Cette prise en charge n’est pas obligatoire. Mais elle se retrouve couramment dans les grandes entreprises.
« Environ 70% des salariés ne subissent aucune perte de revenu en cas d’arrêt maladie de courte durée. », indique la Cour des comptes, dans un rapport sur les lois de financement de la Sécurité sociale.
Seulement voilà : si la Sécurité sociale indemnise moins, les entreprises devront payer plus pour maintenir la rémunération des salariés en arrêts de travail.
« Vouloir limiter l’indemnisation des arrêts de travail aura donc des conséquences pour l’employeur. », prévient Kathy Azevdo.
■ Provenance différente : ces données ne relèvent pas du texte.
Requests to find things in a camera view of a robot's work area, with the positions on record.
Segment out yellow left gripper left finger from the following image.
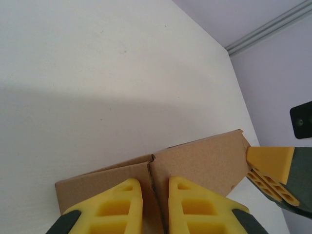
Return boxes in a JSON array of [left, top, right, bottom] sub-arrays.
[[50, 177, 144, 234]]

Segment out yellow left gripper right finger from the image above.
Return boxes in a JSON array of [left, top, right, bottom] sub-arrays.
[[168, 175, 258, 234]]

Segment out brown cardboard box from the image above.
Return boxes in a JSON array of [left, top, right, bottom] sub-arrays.
[[55, 128, 252, 234]]

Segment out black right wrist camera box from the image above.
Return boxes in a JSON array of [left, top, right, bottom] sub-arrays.
[[289, 100, 312, 140]]

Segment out aluminium corner frame post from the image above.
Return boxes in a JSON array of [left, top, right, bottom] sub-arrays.
[[224, 0, 312, 56]]

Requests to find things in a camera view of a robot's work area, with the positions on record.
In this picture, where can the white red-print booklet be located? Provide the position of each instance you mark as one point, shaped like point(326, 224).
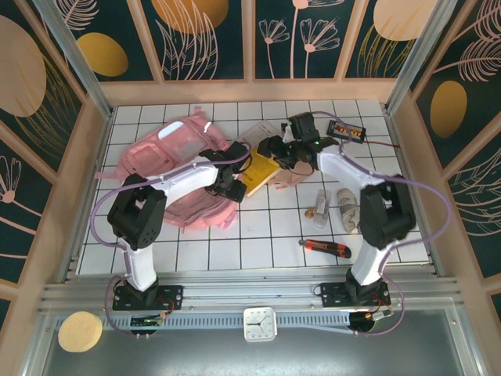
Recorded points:
point(254, 132)

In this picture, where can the yellow book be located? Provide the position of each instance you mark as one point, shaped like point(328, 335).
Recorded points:
point(258, 172)

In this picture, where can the pink backpack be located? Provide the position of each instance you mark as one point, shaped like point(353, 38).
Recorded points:
point(156, 156)

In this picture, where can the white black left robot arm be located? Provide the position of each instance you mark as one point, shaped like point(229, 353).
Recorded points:
point(133, 219)

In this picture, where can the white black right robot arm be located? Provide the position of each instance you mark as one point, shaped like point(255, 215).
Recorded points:
point(387, 211)

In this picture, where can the red black utility knife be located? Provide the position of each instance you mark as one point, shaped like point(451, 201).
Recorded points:
point(325, 247)

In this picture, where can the white square clock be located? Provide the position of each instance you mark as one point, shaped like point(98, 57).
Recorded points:
point(260, 324)

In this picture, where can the round yellow sponge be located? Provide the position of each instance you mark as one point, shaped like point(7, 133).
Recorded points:
point(80, 331)

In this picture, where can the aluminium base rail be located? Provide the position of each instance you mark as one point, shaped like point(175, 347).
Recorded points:
point(250, 291)

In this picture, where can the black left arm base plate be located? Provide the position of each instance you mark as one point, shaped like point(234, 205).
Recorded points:
point(173, 293)

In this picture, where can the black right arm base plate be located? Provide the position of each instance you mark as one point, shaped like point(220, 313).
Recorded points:
point(332, 293)

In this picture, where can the aluminium frame post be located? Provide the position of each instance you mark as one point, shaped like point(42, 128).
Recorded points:
point(78, 62)
point(422, 55)

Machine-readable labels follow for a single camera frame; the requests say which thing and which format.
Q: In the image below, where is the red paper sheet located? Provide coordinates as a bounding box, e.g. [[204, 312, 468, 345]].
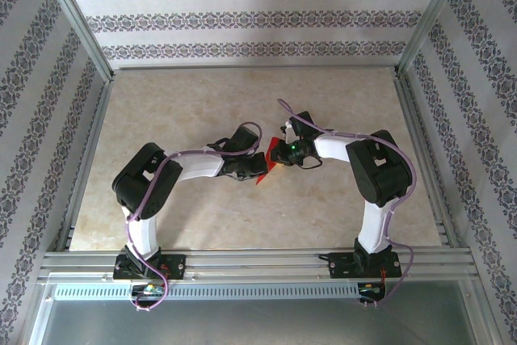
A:
[[254, 137, 284, 187]]

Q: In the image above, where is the grey metal sheet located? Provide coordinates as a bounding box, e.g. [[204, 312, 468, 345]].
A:
[[23, 298, 500, 345]]

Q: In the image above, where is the long aluminium mounting rail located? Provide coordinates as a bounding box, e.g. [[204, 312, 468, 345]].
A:
[[36, 248, 481, 284]]

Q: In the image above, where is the aluminium frame cross bar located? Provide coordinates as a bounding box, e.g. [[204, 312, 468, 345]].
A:
[[111, 62, 401, 74]]

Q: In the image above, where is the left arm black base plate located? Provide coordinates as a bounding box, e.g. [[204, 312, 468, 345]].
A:
[[112, 254, 187, 281]]

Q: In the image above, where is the slotted grey cable duct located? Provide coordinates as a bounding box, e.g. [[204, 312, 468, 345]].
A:
[[52, 282, 387, 302]]

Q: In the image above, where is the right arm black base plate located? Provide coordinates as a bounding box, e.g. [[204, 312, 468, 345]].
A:
[[327, 251, 403, 280]]

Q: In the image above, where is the aluminium side rail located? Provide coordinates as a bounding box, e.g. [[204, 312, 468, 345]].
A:
[[392, 72, 464, 250], [54, 78, 115, 252]]

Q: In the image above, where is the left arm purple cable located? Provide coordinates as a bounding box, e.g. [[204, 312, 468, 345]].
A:
[[124, 121, 263, 313]]

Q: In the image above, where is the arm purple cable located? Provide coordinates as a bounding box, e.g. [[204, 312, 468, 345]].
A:
[[124, 121, 263, 313], [276, 98, 418, 309]]

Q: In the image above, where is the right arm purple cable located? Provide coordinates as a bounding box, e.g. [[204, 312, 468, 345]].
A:
[[276, 98, 418, 309]]

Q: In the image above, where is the aluminium frame post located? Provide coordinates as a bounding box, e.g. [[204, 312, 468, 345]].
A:
[[34, 0, 115, 84], [394, 0, 473, 78]]

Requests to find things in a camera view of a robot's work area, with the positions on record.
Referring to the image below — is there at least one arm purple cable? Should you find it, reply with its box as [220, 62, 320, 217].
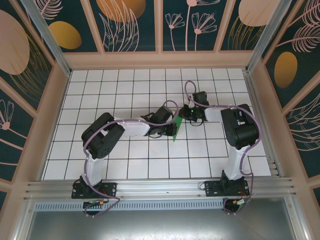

Non seulement les travailleurs perdront des dizaines d’euros à chaque absence pour raison de santé. Mais si jamais leur employeur doit verser plus d’indemnités complémentaires, cela risque d’entraîner un climat de contrôle vis-à-vis des travailleurs. Voilà à quoi mèneraient les projets de l’exécutif :
« [Ils] risquent de tendre les relations sociales au sein de l’entreprise. Il y a des chances pour qu’elles incitent les employeurs, amenés in fine à supporter une augmentation des cotisations, à multiplier les contre-visites et les contrôles pour vérifier le bien-fondé des arrêts maladie. », précise l’avocate.
Quid des arrêts de travail dans la fonction publique ?
Les fonctionnaires devront aussi composer avec une nette baisse de leurs revenus en cas d’absence pour raison de santé. Sur 5 jours d’arrêt de travail, avec une prise en charge de 90 %, pour un agent touchant 2 200 euros brut par mois, la perte s’élève à 288 euros. Et ce, en appliquant un délai de carence porté à 3 jours.
Des mesures vraiment efficaces ?
Le fait de serrer la vis doit théoriquement permettre aux finances publiques de dégager des économies. Cela dit, ce durcissement pourrait aussi s’avérer contreproductif.
« Les effets escomptés avec ce type de mesures ne sont pas toujours aussi importants qu’on le pense. Les salariés risquent de multiplier les arrêts plus longs. Il y aura un effet psychologique : quitte à être arrêté et ne pas être payé, autant que le salarié se remette vraiment et dans ce cas-là, il va demander un arrêt plus long. », note Kathy Azevedo.
Pire : les travailleurs ayant les plus petits salaires risquent de bouder les arrêts de travail par peur de perdre trop d’argent. Ce qui, à terme, peut leur causer des ennuis de santé bien plus graves. Les éloignant durablement de l’emploi.
« La perte de pouvoir d’achat pourrait être considérable. L’impact est loin d’être négligeable, surtout pour les salaires les plus modestes. », regrette Kathy Azevedo.